This article is an excerpt from the Shortform summary of "The Plant Paradox" by Steven R. Gundry. Shortform has the world's best summaries of books you should be reading.
Like this article? Sign up for a free trial here .
Why do we gain weight? What helps people maintain their weight in the long run?
If you’re wondering why do we gain weight, looking at lectins is a start. Keep reading to understand the answer.
Why Do We Gain Weight on Diets?
There are countless diets out there—including low carb, ketogenic, and low-fat/whole-grain diets—but most don’t address the root issue, which is that the food that you eat and products you use trigger biological responses in your body that make you fat or unhealthy. Additionally, many diets focus on major short-term efforts that produce quick results but don’t change long-term habits, so you gain the weight right back.
You Can’t Ignore Lectins
It turns out that the smallest things can cause the biggest problems. Lectins are large proteins contained in the seeds, grains, skins, rinds, and leaves of most plants, as well as in the meat, milk, and eggs of grain- and soy-fed chickens, cows, pigs, and seafood. They are toxins that wreak havoc on your internal health, causing weight gain, inflammation, and other physical issues.
Lectins break through your gut wall and into other areas of your body. Your immune system recognizes the lectins as foreign invaders and attacks. In order to fight the war on lectins, your body needs its soldiers—white blood cells—to be well fed, so it diverts calories from your muscles and brain and stores them as fat (fuel) for your white blood cells.

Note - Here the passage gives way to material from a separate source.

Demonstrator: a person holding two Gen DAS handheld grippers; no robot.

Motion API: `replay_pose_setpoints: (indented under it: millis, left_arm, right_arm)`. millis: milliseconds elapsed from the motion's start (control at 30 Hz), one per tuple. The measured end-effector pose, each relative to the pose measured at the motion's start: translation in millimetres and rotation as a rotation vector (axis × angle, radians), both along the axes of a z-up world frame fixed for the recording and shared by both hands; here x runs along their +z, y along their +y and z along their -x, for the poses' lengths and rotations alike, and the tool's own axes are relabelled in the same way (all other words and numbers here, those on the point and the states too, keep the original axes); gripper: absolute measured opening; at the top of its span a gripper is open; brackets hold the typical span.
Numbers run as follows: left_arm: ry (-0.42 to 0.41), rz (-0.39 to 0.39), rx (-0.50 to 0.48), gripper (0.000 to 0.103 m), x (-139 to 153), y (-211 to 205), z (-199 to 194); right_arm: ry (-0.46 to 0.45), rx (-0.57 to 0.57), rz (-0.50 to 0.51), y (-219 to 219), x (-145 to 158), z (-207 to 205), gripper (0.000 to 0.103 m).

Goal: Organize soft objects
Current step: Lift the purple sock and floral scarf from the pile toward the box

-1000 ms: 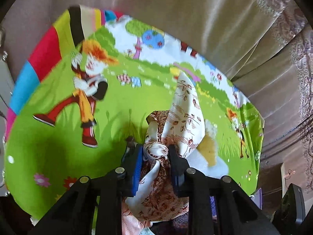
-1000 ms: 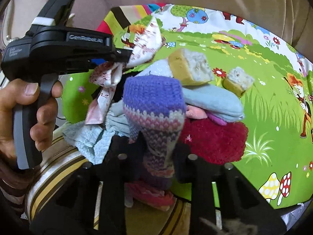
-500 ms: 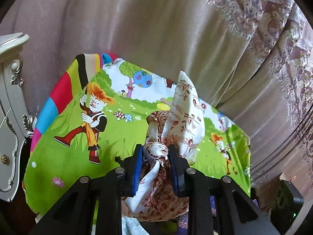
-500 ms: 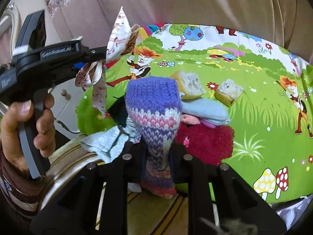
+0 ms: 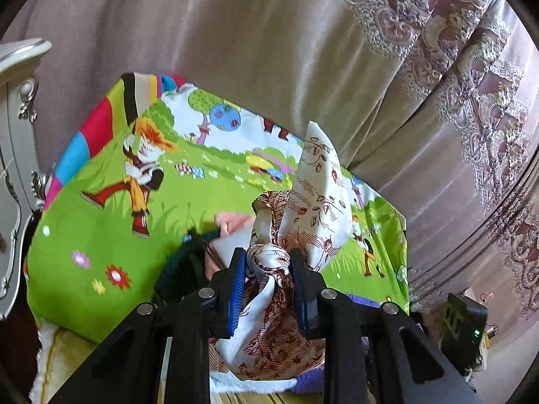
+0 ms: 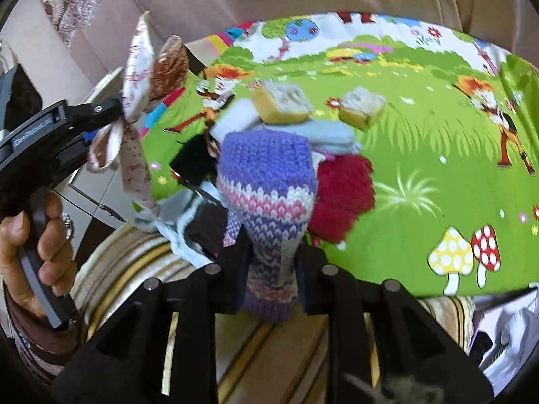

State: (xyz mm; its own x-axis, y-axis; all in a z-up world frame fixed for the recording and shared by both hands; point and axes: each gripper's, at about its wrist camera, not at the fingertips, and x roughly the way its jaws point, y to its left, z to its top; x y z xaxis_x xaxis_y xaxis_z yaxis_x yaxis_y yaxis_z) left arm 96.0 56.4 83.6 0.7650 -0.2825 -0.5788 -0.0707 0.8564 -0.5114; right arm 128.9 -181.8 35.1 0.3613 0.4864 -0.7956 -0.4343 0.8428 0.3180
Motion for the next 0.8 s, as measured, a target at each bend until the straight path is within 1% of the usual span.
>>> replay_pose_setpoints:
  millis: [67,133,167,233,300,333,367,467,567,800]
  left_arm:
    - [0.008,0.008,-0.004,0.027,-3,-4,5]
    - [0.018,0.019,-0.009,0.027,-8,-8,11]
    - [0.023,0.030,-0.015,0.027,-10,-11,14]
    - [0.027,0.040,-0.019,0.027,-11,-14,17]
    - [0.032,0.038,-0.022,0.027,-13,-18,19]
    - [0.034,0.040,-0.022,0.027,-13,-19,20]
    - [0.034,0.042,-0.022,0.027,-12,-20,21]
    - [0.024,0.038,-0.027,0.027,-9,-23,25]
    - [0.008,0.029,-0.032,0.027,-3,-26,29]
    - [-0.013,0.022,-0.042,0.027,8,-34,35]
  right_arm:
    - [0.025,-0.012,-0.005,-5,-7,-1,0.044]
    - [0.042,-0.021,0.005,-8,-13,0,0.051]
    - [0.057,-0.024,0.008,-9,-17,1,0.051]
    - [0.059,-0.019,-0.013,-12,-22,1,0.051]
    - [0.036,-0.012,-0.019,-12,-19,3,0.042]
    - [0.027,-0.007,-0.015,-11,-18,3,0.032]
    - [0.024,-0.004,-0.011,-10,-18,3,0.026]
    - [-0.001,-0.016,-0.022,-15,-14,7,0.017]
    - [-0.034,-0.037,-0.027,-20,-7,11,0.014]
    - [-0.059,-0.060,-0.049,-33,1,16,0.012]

Why do we gain weight with lectins? Our body makes you hungrier so you’ll ingest more calories to fuel the battle. Your body stores the fat near the battlefront to make it easily accessible to the white blood cells (in other words, belly fat is a sign of a battle happening in your gut). So being overweight is a sign that a battle is going on inside your body.
Lectins also masquerade as certain hormones, in some cases instructing your cells to continually store fat.
Lectins’ fattening effects were beneficial to our ancestors because gaining weight gave them a better chance of surviving winter, when food was scarce. But in today’s context, lectins and their fattening effects are no longer helpful but harmful.
Why Do We Gain Weight by Eating Wheat?
Of the four sources of gluten, wheat is the most prevalent in most people’s diets, and not only does it have addictive qualities, but it also promotes weight gain.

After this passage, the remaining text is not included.